There would be french pressed coffee from some place exotic like Kuala Lumpur, and Endive Salad (i don’t even know what that means, but there would have to be endive) as well as beet/arugula/kale juice with a hint of spice. 
You get the idea, we would be the envy of everyone else at that bistro..except it would be a total neighborhood gem that only the locals know about, so there wouldn’t be anyone else there. yeah.
You get the idea.
If this book idea fails, I will revert back to my previous plan: determine the up-and-coming mythical creature, and write a twilightesque series where an impossible romance gives hope to a community, spurs a multi-movie franchise, and remains utterly and completely asinine. 
NB: I’ve never read Twilight, but this is my understanding of its contribution to society
** After quitting my job, I applied for a job writing for an online periodical. Somehow, I got it. Then I forgot about it.
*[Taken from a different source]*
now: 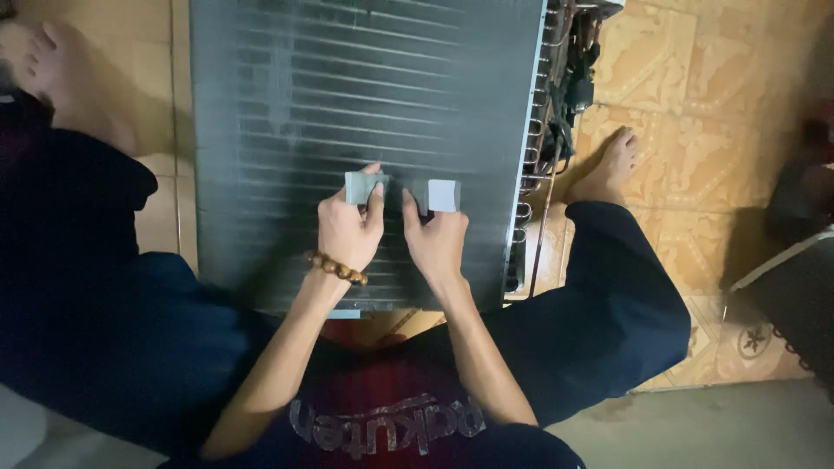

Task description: Straightening the metal fins of an air conditioner condenser or evaporator coil using small plastic cards

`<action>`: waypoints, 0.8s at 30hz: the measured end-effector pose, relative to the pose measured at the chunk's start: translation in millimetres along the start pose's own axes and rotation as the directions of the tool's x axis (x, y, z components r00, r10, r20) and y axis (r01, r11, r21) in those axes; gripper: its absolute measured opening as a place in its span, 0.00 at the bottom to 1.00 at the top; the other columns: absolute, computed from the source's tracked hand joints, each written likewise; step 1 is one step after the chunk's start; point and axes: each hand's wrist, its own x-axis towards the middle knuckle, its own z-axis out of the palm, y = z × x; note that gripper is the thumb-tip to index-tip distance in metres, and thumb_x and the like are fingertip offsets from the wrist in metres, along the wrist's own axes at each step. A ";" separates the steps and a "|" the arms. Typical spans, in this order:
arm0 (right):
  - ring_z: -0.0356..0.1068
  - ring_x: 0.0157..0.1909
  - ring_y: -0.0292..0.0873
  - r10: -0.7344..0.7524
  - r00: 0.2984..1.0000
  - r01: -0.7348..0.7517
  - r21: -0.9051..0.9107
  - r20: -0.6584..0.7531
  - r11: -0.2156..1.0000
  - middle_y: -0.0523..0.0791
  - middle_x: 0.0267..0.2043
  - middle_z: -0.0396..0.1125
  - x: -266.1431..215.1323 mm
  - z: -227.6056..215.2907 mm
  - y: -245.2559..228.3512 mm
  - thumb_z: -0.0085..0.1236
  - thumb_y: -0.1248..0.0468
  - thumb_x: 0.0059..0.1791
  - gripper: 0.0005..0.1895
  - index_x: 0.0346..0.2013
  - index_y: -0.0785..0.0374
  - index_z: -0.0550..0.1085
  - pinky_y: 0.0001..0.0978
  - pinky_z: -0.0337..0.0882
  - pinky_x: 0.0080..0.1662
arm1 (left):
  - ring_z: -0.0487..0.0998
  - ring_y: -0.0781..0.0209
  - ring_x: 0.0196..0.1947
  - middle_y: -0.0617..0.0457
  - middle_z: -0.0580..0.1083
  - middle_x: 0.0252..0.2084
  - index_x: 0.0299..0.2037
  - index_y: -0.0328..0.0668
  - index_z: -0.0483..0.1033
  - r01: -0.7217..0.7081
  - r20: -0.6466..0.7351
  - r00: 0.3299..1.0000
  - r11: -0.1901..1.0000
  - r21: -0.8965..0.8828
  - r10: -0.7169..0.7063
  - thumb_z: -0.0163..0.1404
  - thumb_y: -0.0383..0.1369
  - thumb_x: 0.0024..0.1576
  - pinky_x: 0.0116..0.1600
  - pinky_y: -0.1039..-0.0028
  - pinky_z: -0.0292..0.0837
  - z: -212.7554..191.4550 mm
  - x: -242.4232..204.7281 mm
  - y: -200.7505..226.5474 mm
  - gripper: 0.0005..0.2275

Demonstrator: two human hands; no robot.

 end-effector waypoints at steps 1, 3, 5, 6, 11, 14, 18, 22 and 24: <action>0.59 0.14 0.37 0.001 1.000 -0.001 0.001 -0.003 1.000 0.52 0.11 0.63 -0.8 -1.4 -1.7 0.62 0.63 0.51 0.13 0.29 0.72 0.74 0.33 0.55 0.18 | 0.82 0.32 0.42 0.32 0.79 0.42 0.58 0.40 0.77 -0.002 0.002 1.000 1.000 0.001 0.002 0.50 0.30 0.63 0.38 0.54 0.84 0.3 -0.2 1.0 0.14; 0.60 0.13 0.37 0.006 1.000 -0.006 0.018 -0.002 1.000 0.50 0.11 0.63 -1.6 -3.4 -5.1 0.61 0.63 0.52 0.12 0.30 0.70 0.74 0.33 0.56 0.18 | 0.83 0.34 0.41 0.34 0.79 0.41 0.57 0.39 0.77 0.040 0.005 0.999 0.999 -0.036 -0.040 0.50 0.27 0.64 0.38 0.53 0.85 0.8 -0.1 2.3 0.13; 0.60 0.13 0.37 0.002 1.000 -0.001 0.015 -0.003 1.000 0.50 0.11 0.63 -0.5 -2.7 -2.4 0.61 0.63 0.52 0.12 0.30 0.71 0.74 0.32 0.56 0.18 | 0.83 0.33 0.42 0.34 0.80 0.42 0.57 0.39 0.77 0.025 -0.003 1.000 0.999 -0.029 -0.025 0.50 0.27 0.64 0.38 0.54 0.84 1.0 0.8 2.8 0.13; 0.61 0.13 0.37 -0.002 1.000 0.002 0.011 -0.003 1.000 0.50 0.11 0.63 -0.5 -2.5 -0.6 0.61 0.63 0.52 0.12 0.29 0.71 0.73 0.31 0.55 0.18 | 0.82 0.33 0.42 0.33 0.80 0.42 0.58 0.39 0.77 0.012 -0.010 1.000 1.000 -0.023 -0.013 0.50 0.27 0.63 0.38 0.54 0.84 1.4 0.7 2.7 0.13; 0.60 0.13 0.36 0.003 1.000 -0.004 0.022 0.016 1.000 0.50 0.11 0.63 -2.8 -1.6 -1.8 0.61 0.64 0.52 0.12 0.29 0.71 0.73 0.31 0.56 0.18 | 0.82 0.34 0.43 0.34 0.80 0.42 0.57 0.40 0.77 0.026 -0.016 1.000 0.999 -0.024 -0.026 0.50 0.29 0.64 0.39 0.55 0.84 1.3 -1.7 5.1 0.13; 0.59 0.14 0.35 0.006 1.000 -0.007 0.037 0.027 0.999 0.49 0.11 0.64 -2.3 -1.4 -0.3 0.60 0.63 0.52 0.13 0.29 0.71 0.74 0.31 0.55 0.18 | 0.82 0.34 0.43 0.35 0.80 0.42 0.56 0.40 0.77 0.041 -0.028 0.999 0.999 -0.024 -0.042 0.51 0.28 0.64 0.39 0.55 0.84 2.9 -2.2 6.7 0.12; 0.57 0.13 0.32 -0.005 1.000 0.004 0.036 0.025 0.999 0.47 0.11 0.63 0.6 -1.2 -3.0 0.59 0.65 0.52 0.11 0.30 0.70 0.74 0.30 0.54 0.17 | 0.83 0.36 0.44 0.37 0.80 0.43 0.56 0.41 0.77 0.057 -0.021 0.998 0.998 -0.024 -0.058 0.51 0.29 0.64 0.41 0.55 0.84 2.4 -0.5 4.9 0.12; 0.58 0.12 0.33 -0.024 1.000 0.024 0.027 0.012 0.999 0.49 0.11 0.63 -0.1 -2.1 -5.7 0.59 0.66 0.52 0.10 0.31 0.71 0.74 0.29 0.54 0.17 | 0.82 0.34 0.44 0.35 0.80 0.43 0.57 0.40 0.77 0.052 -0.029 0.998 0.998 -0.017 -0.053 0.51 0.28 0.63 0.41 0.53 0.84 0.8 -1.9 10.0 0.12; 0.55 0.11 0.32 0.002 0.999 -0.003 0.029 0.036 1.000 0.48 0.09 0.61 -1.1 -0.2 0.4 0.60 0.64 0.52 0.11 0.36 0.74 0.74 0.31 0.51 0.17 | 0.82 0.32 0.41 0.34 0.80 0.40 0.55 0.38 0.78 0.035 -0.039 0.999 0.999 -0.014 -0.036 0.51 0.28 0.63 0.38 0.54 0.84 0.9 -0.9 12.0 0.12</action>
If anyone from that publication is reading this.... I will get on that ASAP.**

01 May 2012

MOM I'M UPDATING MY BLOG

ok. what follows is a post that should have occurred around 02/18/12.  I just found it on my desktop, and since my mother pointed out that I am woefully behind in updating, I thought I'd post it anyways.

at this point, i was in the height of DMA audition insanity... please bear that in mind and judge accordingly.  also, i will update slightly more relevant things SOON.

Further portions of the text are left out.